LinuxLists.cc - Re: [RFC] Thing 1: Shardmap fox Ext4

2019-12-02 01:46:15

Subject: Re: [RFC] Thing 1: Shardmap fox Ext4

On 2019-11-27 6:25 a.m., Theodore Y. Ts'o wrote:
> (3) It's not particularly well documented...

We regard that as an issue needing attention. Here is a pretty picture
to get started:

https://github.com/danielbot/Shardmap/wiki/Shardmap-media-format

This needs some explaining. The bottom part of the directory file is
a simple linear range of directory blocks, with a freespace map block
appearing once every 4K blocks or so. This freespace mapping needs a
post of its own, it is somewhat subtle. This will be a couple of posts
in the future.

The Shardmap index appears at a higher logical address, sufficiently
far above the directory base to accommodate a reasonable number of
record entry blocks below it. We try not to place the index at so high
an address that the radix tree gets extra levels, slowing everything
down.

When the index needs to be expanded, either because some shard exceeded
a threshold number of entries, or the record entry blocks ran into the
the bottom of the index, then a new index tier with more shards is
created at a higher logical address. The lower index tier is not copied
immediately to the upper tier, but rather, each shard is incrementally
split when it hits the threshold because of an insert. This bounds the
latency of any given insert to the time needed to split one shard, which
we target nominally at less than one millisecond. Thus, Shardmap takes a
modest step in the direction of real time response.

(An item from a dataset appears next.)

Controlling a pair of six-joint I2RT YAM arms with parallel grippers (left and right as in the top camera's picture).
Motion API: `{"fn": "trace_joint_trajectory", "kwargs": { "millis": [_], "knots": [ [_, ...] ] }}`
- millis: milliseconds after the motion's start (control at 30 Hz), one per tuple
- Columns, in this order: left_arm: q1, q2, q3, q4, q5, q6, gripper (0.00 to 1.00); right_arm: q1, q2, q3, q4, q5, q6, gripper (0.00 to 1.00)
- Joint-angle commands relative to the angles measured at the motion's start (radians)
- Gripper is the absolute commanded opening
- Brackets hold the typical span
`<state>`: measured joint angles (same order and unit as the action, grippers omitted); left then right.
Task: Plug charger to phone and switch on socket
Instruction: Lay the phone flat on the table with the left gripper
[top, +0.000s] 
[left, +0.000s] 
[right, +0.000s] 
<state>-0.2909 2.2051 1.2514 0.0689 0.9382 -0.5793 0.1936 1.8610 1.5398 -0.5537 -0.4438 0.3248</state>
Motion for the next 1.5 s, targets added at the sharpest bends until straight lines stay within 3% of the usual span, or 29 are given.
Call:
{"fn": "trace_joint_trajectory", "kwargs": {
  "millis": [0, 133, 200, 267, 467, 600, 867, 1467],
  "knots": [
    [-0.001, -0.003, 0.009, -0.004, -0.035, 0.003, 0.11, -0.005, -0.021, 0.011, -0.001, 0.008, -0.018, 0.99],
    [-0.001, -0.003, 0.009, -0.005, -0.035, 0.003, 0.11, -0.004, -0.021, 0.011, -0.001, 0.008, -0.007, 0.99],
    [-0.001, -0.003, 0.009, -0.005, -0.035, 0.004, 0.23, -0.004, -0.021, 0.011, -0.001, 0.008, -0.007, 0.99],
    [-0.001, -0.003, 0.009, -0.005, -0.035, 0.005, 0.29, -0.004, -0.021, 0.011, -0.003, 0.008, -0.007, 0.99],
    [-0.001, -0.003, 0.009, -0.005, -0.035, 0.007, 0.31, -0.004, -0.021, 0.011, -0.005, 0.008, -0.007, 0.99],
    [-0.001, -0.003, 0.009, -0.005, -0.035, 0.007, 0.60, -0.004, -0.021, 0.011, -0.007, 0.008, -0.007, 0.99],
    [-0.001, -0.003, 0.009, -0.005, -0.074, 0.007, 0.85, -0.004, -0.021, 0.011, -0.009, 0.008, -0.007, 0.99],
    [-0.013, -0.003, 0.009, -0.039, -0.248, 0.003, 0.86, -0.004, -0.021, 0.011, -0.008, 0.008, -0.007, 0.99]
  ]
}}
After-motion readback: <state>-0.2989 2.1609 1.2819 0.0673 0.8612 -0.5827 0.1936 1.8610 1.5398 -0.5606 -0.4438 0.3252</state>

Each index tier is just a simple array of shards, each of which fills
up with 8 byte entries from bottom to top. The count of entries in each
shard is stored separately in a table just below the shard array. So at
shard load time, we can determine rapidly from the count table which
tier a given shard belongs to. There are other advantages to breaking
the shard counts out separately having to do with the persistent memory
version of Shardmap, interesting details that I will leave for later.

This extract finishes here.